DESCRIPTION OF THE TASK:
Only these lines of the data below are wanted: the one with "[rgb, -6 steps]", the one with "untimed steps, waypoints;", and any lines between them, each repeated exactly.

(Data records)
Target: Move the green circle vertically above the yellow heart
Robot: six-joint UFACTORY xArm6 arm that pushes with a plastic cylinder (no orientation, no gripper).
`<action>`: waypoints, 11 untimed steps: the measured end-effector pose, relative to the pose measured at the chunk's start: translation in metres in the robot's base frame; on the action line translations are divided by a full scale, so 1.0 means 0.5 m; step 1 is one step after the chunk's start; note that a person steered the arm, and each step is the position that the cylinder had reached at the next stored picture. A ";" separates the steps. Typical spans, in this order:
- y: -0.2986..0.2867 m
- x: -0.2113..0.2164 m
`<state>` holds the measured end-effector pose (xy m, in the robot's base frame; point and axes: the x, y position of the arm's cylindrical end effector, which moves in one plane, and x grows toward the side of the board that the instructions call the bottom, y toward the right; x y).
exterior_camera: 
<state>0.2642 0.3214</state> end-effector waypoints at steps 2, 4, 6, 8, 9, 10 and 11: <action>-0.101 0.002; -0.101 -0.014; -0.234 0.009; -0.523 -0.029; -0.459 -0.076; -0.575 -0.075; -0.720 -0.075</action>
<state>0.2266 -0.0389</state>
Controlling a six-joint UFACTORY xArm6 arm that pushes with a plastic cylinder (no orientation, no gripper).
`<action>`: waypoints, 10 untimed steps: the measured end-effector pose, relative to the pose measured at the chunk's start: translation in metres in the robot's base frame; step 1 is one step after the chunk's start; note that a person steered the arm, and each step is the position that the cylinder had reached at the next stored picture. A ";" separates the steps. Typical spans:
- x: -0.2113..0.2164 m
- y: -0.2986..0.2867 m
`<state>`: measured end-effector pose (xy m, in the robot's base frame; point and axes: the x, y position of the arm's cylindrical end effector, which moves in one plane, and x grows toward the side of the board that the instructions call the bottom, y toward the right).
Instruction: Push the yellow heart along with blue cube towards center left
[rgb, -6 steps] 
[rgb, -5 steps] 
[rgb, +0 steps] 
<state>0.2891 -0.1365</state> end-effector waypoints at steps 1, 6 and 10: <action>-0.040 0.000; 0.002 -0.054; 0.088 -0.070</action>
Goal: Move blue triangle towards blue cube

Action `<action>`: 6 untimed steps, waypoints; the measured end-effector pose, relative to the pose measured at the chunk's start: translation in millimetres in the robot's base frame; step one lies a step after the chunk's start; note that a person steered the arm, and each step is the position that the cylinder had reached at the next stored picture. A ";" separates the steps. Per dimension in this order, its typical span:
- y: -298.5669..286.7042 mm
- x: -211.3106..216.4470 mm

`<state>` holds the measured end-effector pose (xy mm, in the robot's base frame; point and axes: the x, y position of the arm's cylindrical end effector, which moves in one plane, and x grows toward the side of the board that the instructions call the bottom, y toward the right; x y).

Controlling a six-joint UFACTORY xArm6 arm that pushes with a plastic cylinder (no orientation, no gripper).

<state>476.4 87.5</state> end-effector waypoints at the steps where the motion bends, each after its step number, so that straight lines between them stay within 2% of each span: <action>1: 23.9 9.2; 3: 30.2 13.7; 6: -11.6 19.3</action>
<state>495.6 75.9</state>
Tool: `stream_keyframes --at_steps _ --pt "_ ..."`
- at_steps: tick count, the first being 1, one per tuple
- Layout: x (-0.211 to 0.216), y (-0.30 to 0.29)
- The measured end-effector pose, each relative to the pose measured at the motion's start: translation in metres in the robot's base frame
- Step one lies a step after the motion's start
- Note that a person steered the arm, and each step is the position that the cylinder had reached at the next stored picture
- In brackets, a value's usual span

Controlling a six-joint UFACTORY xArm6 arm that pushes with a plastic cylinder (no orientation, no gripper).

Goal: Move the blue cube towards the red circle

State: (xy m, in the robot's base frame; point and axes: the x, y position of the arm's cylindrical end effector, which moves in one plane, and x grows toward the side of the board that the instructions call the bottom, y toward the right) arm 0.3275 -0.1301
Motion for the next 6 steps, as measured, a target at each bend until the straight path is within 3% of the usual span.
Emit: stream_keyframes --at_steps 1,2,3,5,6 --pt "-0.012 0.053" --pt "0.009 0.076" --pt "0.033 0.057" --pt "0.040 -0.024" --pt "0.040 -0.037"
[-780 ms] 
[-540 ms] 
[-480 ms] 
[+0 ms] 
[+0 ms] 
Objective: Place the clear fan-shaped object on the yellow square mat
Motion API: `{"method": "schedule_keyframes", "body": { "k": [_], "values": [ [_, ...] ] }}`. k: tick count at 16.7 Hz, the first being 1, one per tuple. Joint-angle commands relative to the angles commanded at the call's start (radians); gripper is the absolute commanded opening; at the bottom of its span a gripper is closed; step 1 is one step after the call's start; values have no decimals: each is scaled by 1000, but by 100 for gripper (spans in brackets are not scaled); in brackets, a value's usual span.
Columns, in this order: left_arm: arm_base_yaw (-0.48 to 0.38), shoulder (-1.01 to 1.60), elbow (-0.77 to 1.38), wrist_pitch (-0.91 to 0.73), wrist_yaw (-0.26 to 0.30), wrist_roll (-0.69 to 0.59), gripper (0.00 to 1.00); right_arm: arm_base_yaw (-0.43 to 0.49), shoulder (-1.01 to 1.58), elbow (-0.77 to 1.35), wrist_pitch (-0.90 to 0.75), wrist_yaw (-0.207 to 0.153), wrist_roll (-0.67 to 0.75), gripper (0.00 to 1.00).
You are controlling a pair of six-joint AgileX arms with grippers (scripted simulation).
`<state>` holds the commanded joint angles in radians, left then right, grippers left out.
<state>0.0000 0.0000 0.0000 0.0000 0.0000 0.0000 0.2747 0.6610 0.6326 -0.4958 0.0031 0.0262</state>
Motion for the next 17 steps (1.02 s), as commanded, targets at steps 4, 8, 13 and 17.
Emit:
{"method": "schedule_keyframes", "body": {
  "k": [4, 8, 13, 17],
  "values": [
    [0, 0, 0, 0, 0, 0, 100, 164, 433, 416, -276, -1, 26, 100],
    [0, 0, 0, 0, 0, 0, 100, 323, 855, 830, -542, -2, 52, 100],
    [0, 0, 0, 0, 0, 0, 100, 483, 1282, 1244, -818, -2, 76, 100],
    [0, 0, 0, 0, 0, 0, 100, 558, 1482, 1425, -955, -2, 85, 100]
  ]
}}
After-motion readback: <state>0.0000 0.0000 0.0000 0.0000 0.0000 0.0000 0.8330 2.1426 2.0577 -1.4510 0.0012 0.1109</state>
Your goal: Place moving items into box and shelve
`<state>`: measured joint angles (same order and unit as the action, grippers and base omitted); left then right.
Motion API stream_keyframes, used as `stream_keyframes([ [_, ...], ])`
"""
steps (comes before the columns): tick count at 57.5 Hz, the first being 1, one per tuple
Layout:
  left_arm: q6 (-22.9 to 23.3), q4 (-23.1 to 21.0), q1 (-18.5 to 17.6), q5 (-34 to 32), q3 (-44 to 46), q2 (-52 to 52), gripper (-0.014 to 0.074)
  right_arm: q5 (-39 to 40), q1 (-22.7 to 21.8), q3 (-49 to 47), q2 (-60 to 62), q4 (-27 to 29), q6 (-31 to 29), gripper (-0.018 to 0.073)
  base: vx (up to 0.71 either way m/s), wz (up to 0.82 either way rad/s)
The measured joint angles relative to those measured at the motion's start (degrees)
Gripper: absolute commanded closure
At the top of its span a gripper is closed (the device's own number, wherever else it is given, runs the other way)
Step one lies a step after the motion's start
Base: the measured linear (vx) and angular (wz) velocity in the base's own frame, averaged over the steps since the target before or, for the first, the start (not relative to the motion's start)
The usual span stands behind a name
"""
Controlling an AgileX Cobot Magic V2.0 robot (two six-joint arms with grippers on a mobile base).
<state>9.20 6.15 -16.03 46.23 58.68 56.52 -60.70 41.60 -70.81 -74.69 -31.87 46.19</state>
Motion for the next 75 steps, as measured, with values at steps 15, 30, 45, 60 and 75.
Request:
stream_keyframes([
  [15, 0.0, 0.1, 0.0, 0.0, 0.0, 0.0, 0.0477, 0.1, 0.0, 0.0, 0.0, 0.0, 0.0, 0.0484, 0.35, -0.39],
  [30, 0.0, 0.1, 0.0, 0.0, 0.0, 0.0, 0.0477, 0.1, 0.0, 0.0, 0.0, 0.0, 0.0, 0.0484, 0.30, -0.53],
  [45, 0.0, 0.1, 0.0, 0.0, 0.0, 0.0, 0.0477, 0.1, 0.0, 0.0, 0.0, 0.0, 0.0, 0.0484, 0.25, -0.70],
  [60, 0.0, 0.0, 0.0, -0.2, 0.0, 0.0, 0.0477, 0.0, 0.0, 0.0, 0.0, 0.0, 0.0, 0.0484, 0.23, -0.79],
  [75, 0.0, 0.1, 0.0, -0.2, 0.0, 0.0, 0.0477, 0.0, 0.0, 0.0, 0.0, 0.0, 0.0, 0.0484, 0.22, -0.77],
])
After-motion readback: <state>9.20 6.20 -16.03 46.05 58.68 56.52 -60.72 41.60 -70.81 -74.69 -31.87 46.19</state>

RESPONSE FOR THIS EXERCISE:
[rgb, -6 steps] 
[rgb, -5 steps] 
[rgb, +0 steps] 
<state>0.2891 -0.1365</state> end-effector waypoints at steps 1, 6 and 10: <action>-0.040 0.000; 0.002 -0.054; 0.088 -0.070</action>
Goal: Move blue triangle towards blue cube

Action `<action>`: 6 untimed steps, waypoints; the measured end-effector pose, relative to the pose measured at the chunk's start: translation in millimetres in the robot's base frame; step one lies a step after the chunk's start; note that a person steered the arm, and each step is the position that the cylinder had reached at the next stored picture. A ";" separates the steps. Per dimension in this order, its typical span:

Nothing remains to be done for this exercise.